START Raw data
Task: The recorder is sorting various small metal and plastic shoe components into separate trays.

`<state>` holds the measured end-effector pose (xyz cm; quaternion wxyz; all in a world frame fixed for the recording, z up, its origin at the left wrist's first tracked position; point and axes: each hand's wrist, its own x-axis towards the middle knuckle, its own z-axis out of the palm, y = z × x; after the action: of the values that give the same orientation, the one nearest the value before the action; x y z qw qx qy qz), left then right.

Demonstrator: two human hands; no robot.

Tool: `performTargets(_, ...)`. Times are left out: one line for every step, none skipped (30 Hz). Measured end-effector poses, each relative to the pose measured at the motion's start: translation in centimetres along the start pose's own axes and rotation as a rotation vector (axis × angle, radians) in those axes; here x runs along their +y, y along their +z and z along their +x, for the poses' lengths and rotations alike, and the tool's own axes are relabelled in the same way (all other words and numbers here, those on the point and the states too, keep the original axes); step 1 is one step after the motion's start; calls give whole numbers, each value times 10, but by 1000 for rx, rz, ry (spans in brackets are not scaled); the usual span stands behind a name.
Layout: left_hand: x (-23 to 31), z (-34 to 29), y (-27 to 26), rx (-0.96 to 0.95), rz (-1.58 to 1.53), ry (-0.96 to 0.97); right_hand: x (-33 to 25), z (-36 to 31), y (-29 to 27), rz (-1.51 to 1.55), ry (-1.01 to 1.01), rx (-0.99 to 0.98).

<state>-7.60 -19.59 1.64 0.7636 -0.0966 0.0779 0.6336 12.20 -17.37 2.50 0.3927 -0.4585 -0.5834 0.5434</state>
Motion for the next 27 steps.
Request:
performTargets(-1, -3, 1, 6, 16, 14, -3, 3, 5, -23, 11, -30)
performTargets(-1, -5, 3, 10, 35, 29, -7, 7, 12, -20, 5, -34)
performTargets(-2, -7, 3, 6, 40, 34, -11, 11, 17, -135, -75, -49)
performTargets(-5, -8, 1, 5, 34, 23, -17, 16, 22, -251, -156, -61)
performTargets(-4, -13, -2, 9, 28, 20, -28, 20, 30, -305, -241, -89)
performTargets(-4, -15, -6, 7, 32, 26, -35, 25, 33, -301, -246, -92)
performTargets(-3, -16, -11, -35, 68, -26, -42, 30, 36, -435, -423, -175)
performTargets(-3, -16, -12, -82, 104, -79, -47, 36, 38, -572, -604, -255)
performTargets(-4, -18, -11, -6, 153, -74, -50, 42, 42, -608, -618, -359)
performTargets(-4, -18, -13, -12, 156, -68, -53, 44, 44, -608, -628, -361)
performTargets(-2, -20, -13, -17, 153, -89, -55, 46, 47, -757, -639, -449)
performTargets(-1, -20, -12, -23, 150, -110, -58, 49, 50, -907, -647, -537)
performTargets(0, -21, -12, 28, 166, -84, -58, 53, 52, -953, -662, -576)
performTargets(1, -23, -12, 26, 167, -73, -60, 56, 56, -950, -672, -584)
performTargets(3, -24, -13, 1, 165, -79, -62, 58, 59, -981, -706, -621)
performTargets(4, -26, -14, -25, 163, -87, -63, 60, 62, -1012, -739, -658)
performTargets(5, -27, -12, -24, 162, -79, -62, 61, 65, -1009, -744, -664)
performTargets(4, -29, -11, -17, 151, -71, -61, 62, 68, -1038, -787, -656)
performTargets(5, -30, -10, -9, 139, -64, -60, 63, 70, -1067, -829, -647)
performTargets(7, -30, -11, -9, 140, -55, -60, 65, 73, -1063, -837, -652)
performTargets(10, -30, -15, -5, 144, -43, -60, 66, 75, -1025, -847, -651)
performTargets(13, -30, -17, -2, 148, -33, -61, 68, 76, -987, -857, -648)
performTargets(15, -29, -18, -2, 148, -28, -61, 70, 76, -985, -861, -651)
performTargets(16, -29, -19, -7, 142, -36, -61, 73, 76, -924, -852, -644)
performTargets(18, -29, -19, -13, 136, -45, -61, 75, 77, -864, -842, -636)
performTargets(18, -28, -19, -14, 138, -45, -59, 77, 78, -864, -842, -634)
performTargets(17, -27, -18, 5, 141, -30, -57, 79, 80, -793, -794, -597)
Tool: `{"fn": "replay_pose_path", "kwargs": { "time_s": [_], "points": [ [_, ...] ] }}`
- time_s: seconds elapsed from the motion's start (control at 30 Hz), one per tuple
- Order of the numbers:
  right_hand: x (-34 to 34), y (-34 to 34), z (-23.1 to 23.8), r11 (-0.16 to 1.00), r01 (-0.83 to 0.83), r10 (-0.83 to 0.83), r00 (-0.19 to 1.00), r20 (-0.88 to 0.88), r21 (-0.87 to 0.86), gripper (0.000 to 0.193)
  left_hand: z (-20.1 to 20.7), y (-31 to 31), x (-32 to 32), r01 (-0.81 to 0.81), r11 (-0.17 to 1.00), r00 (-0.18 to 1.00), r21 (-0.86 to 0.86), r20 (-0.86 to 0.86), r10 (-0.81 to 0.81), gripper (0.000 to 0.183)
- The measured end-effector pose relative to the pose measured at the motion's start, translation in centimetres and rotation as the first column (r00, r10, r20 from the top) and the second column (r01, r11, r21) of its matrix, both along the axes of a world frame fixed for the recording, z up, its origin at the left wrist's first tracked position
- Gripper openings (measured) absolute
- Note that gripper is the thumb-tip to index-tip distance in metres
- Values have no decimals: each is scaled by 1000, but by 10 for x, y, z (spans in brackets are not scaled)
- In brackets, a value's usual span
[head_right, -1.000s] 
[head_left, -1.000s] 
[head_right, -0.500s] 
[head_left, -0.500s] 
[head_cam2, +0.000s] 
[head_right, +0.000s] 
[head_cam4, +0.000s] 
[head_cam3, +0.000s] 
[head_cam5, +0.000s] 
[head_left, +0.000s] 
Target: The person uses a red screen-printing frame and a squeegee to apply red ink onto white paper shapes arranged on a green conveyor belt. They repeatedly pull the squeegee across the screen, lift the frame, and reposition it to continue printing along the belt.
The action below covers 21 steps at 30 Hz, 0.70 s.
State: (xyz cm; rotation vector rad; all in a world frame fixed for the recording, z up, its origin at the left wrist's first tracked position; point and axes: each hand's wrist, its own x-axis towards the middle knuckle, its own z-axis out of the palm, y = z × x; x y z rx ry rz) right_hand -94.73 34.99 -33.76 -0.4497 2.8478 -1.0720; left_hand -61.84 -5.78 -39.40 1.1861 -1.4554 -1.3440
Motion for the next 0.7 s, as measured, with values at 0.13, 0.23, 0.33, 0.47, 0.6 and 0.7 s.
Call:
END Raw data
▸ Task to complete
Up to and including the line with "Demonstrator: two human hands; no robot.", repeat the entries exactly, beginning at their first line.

▸ Expected output
Task: The recorder is sorting various small metal and plastic shoe components into separate trays.

`<state>` holds the measured end-effector pose (xyz cm; quaternion wxyz; all in a world frame fixed for the recording, z up, its origin at the left wrist's first tracked position; point and axes: each hand's wrist, its own x-axis towards the middle knuckle, its own z-axis out of the palm, y = z × x; after the action: of the values that give the same orientation, the one nearest the value before the action; x y z qw qx qy qz), left then right.

Demonstrator: two human hands; no robot.

Nothing more will be written for this answer.